Transnistria declared its independence from Moldova on September 2, 1990, and in June 1992, the postal authorities in Tiraspol, the capital and administrative centre of the Pridnestrovian Moldavian Republic, overprinted sheets of two definitive stamps of the former Soviet Union. The overprints read 'Тирасполь / 30-VI-92' (Tiraspol / 30-June-92) and two new values, '20 коп.' (20 kopecks) and '28 коп.' (28 kopecks). These provisionals were only in use from July 3 to July 21, 1992, and were then confiscated and destroyed by Moldavian authorities in Kishinev (now Chișinău).

== First PMR stamps ==
On November 18, 1993, the Presidium of the Supreme Soviet (Council) of the Pridnestrovian Moldavian Republic made decision on issuing the first stamps.

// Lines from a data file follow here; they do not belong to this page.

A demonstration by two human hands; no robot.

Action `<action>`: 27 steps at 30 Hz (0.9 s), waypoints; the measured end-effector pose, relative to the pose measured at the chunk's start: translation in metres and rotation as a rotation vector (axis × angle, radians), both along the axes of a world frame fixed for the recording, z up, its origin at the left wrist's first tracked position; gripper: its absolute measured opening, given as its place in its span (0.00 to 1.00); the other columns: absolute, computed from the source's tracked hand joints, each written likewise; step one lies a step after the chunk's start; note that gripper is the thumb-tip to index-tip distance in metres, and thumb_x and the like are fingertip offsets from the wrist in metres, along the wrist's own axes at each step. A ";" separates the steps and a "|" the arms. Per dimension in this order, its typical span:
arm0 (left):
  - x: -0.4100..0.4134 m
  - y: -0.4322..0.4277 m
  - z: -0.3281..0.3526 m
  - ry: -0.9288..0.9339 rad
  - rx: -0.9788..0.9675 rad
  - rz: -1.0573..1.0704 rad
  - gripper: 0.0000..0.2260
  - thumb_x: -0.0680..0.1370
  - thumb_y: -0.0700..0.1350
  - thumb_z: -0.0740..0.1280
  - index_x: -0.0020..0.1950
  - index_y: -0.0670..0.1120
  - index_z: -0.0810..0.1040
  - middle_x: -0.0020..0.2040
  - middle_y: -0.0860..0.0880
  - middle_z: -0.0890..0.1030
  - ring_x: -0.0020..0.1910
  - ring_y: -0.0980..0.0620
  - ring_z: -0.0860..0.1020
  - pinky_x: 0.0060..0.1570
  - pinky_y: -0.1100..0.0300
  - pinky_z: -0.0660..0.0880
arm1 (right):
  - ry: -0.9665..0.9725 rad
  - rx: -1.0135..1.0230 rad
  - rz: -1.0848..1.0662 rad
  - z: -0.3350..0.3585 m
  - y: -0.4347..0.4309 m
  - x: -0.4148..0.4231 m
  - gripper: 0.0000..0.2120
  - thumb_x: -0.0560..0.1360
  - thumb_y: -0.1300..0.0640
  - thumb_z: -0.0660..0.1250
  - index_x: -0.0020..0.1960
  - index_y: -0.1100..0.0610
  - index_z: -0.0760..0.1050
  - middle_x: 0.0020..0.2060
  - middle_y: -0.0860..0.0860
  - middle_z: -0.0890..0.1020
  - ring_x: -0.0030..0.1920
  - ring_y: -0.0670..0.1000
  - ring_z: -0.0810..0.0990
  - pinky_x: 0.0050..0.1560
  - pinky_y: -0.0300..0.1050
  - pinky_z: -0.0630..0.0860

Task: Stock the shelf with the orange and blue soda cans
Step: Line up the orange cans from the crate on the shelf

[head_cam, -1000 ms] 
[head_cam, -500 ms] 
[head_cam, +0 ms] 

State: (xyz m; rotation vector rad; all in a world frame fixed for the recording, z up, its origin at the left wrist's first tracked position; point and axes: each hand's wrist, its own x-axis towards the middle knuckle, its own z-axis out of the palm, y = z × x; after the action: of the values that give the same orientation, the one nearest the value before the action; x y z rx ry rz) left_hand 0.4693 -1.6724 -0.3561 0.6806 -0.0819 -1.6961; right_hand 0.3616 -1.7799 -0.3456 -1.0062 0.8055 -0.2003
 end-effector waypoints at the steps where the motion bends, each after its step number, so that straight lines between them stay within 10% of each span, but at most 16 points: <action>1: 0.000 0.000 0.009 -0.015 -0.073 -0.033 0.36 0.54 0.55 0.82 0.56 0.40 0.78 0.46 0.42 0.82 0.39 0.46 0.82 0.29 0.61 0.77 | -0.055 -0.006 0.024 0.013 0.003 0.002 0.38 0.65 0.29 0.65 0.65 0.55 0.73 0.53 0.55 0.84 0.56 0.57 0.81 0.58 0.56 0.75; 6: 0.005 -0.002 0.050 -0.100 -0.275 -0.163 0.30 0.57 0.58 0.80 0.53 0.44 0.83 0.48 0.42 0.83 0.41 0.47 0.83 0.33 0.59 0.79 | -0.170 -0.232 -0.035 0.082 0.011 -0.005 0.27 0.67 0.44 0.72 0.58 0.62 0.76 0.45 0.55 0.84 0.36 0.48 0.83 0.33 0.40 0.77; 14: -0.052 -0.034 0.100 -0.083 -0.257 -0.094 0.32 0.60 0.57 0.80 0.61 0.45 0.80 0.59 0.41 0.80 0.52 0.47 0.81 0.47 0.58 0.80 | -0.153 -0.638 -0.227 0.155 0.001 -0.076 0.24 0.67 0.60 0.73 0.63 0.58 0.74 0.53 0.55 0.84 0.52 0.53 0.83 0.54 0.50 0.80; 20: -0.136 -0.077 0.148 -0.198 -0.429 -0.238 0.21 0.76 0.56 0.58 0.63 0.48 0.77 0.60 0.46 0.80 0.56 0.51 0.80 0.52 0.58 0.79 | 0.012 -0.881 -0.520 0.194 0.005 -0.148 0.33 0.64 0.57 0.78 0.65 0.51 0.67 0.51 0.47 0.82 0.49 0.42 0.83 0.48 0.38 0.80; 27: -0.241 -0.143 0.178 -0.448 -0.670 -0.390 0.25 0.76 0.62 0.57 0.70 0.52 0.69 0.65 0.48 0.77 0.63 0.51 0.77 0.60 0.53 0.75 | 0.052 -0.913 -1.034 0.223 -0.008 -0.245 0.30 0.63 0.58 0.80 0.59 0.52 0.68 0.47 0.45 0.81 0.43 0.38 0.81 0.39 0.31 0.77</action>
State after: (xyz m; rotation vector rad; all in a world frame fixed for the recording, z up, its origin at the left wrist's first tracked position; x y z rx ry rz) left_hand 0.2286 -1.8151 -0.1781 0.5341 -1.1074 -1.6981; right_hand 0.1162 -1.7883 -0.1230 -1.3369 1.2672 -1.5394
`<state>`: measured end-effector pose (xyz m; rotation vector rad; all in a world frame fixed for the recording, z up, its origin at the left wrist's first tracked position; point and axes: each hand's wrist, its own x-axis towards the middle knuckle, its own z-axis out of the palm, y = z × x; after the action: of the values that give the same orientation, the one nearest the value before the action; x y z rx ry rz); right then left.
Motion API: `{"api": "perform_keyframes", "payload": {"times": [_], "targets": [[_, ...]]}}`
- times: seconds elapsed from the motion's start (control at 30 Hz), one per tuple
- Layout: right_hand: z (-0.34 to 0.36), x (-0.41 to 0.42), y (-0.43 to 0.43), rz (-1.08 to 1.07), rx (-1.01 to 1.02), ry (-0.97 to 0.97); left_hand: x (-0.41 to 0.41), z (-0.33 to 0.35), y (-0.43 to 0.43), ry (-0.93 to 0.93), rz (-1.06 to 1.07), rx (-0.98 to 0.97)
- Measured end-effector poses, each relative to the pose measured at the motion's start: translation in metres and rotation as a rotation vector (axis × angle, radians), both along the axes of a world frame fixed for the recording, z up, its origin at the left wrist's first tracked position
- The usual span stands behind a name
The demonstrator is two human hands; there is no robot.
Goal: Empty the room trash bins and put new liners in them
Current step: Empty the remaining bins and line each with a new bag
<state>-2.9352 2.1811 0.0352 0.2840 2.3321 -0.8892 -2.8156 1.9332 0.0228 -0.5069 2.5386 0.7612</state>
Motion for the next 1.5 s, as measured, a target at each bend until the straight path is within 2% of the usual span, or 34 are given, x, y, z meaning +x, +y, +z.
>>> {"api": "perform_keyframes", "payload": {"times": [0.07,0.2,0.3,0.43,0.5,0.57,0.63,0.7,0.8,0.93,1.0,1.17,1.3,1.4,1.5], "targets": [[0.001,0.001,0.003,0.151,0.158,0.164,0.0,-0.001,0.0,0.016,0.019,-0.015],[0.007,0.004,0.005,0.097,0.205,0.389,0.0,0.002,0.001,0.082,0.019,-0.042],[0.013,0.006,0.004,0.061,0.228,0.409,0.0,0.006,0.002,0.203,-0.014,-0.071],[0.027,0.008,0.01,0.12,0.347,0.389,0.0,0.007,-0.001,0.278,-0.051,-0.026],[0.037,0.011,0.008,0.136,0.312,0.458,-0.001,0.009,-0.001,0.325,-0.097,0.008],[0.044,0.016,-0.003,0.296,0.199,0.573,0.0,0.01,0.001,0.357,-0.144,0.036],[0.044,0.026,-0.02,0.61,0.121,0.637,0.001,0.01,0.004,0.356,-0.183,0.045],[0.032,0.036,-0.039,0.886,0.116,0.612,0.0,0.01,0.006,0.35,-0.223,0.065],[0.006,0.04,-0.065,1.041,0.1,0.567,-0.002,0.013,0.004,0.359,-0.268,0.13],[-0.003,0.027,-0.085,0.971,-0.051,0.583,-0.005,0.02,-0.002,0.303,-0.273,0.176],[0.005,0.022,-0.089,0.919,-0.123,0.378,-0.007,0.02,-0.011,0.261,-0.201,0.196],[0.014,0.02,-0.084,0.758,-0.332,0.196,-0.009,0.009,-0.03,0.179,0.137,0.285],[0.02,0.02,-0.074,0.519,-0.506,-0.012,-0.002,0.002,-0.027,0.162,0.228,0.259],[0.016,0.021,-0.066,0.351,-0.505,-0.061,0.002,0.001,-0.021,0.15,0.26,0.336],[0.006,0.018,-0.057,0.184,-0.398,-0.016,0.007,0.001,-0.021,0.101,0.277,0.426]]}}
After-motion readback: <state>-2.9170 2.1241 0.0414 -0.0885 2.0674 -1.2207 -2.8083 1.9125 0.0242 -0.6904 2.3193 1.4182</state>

The first Transnistria stamp was designed by Grigoriy Bronza and appeared on December 31, 1993. Since then it has typically issued between 3 and 5 different series of stamps per year. The region's name is given only in Cyrillic, as 'ПОЧТА ПМР' (POST OF PMR, with PMR standing for Pridnestrovian Moldavian Republic).

=== Validity ===
The postage stamps of Transnistria are not recognised outside of the country and are valid only for domestic service within Transnistria. International mail and mail to the rest of Moldova requires Moldovan postage stamps.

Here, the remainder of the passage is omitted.